> Task to carry out: What is needed is an exact copy of the lines in the listing below, from the one with "point(97, 91)" up to and including the one with "If you could indicate the purple", with no other lines.

> The data:
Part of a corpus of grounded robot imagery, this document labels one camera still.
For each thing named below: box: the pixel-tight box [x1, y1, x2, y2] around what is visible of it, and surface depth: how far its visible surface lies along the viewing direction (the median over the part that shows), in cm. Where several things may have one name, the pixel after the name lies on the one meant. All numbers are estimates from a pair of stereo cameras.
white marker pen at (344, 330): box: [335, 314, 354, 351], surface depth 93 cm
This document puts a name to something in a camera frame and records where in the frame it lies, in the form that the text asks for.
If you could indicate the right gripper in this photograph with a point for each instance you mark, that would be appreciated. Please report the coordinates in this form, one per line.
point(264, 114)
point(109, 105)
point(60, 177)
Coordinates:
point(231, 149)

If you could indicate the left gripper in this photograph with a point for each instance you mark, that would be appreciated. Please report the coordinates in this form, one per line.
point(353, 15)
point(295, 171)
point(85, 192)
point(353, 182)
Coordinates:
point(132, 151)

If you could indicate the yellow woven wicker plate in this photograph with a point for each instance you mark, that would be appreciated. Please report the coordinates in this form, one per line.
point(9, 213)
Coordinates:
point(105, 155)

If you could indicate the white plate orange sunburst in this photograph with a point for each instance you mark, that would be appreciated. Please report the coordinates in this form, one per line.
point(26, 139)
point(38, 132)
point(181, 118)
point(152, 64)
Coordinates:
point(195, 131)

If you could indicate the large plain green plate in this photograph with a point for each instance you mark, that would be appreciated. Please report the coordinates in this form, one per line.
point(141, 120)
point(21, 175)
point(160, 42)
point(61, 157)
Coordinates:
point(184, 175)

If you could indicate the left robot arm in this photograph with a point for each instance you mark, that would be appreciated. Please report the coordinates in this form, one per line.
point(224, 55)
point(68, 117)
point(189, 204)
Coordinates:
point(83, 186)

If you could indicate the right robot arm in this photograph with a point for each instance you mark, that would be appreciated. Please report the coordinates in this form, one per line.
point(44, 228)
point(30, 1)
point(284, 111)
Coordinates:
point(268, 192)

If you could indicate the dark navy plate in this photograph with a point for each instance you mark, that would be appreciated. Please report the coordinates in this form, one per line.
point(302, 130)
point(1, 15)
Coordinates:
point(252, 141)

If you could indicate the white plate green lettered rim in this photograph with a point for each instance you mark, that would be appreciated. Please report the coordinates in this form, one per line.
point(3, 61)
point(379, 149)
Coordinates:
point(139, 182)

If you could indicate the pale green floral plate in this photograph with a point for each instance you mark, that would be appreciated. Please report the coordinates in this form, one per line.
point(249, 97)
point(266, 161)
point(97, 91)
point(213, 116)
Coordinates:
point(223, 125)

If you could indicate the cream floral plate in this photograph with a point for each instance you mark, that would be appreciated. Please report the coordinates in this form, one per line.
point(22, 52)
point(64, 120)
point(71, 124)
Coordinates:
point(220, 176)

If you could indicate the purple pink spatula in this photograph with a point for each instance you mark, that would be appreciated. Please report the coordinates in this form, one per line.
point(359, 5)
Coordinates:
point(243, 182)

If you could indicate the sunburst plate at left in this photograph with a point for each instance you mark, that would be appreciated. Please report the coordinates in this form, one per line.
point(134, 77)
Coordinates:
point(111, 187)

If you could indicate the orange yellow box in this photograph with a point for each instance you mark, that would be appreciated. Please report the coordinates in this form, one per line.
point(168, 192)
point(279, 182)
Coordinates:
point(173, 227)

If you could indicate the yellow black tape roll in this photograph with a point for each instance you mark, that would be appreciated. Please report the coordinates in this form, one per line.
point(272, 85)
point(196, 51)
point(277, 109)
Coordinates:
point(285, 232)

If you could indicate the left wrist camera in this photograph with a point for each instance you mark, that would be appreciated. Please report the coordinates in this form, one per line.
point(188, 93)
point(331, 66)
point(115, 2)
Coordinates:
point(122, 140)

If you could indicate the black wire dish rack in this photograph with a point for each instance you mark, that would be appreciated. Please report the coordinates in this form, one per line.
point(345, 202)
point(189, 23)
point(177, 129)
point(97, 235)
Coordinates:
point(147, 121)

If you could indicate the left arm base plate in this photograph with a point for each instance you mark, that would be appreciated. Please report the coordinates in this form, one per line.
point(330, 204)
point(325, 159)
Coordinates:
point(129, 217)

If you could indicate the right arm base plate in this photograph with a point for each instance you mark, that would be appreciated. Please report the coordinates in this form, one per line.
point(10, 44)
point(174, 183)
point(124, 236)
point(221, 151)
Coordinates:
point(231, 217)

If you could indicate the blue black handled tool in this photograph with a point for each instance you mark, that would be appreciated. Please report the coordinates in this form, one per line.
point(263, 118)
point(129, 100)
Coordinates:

> Response to this exercise:
point(97, 91)
point(213, 116)
Coordinates:
point(223, 125)

If you could indicate the cream floral plate in this photograph with a point for each instance you mark, that would be appreciated. Please report the coordinates in this form, one per line.
point(22, 52)
point(64, 120)
point(71, 124)
Coordinates:
point(220, 176)

If you could indicate the purple pink spatula in this photograph with a point for each instance you mark, that would be appreciated. Please report the coordinates in this form, one per line.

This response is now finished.